En réponse à la crise alimentaire actuelle à Gaza, Alex de Waal, auteur de " La famine de masse : l’histoire et l’avenir de la famine ", a clairement déclaré : "S’il est possible de bombarder un hôpital par accident, il n’est pas possible de créer une famine par accident". Il affirme que le crime de guerre de famine n’a pas besoin d’inclure la famine pure et simple - le simple fait de priver les gens de nourriture, de médicaments et d’eau potable est suffisant.
Le recours à la famine est strictement interdit par les Conventions de Genève, un ensemble de textes qui régissent les lois de la guerre. La famine a été condamnée par la résolution 2417 des Nations unies, qui dénonce le recours à la privation de nourriture et des besoins essentiels de la population civile et oblige les parties au conflit à garantir un accès total à l’aide humanitaire.
Human Rights Watch a déjà accusé Israël d’utiliser la famine comme arme de guerre et, à ce titre, accuse le gouvernement israélien de crime de guerre.

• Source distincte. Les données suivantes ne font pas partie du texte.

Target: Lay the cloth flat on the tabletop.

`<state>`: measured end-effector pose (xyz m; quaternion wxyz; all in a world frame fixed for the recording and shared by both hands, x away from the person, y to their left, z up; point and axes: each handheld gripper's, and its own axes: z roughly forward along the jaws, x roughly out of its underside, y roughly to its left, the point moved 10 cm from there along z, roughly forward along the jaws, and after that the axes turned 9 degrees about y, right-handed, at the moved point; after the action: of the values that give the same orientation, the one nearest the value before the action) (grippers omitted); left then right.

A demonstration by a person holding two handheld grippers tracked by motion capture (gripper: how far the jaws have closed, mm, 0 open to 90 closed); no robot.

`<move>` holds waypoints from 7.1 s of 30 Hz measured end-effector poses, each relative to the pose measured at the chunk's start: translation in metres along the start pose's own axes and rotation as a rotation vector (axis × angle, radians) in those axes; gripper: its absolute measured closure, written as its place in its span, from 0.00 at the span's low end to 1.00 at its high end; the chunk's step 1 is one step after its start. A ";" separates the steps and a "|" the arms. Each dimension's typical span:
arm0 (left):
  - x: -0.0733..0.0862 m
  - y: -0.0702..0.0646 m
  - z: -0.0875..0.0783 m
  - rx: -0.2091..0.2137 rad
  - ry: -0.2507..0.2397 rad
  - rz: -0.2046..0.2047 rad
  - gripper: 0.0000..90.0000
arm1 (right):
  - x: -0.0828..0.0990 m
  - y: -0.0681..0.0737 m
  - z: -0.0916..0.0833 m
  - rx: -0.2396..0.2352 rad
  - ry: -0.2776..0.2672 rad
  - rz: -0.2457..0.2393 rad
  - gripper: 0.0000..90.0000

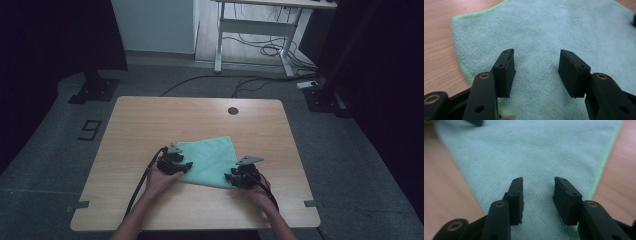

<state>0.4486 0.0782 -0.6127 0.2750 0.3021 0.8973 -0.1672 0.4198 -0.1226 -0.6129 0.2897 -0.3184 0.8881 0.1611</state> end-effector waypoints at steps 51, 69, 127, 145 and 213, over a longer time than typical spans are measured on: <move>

Le gouvernement israélien, quant à lui, continue d’accuser le Hamas d’être responsable de toute perte de vie à Gaza.
Cependant, le fait de démêler les intentions d’Israël - qu’il utilise la famine comme une arme de guerre, pour forcer des déplacements massifs, ou si, comme il le prétend, il s’agit simplement d’un sous-produit de la guerre - n’apporte pas grand-chose à la population de Gaza.
Ils ont besoin d’une intervention immédiate pour éviter des résultats catastrophiques. Un père de famille de Gaza a déclaré : "Nous sommes obligés de manger un repas par jour - les conserves que nous recevons des organisations d’aide. Personne ne peut se permettre d’acheter quoi que ce soit pour sa famille. Je vois ici des enfants qui pleurent de faim, y compris les miens".
L’auteure, Yara M. Asi, est professeure adjointe en gestion de la santé mondiale et en informatique, Université de Floride centrale.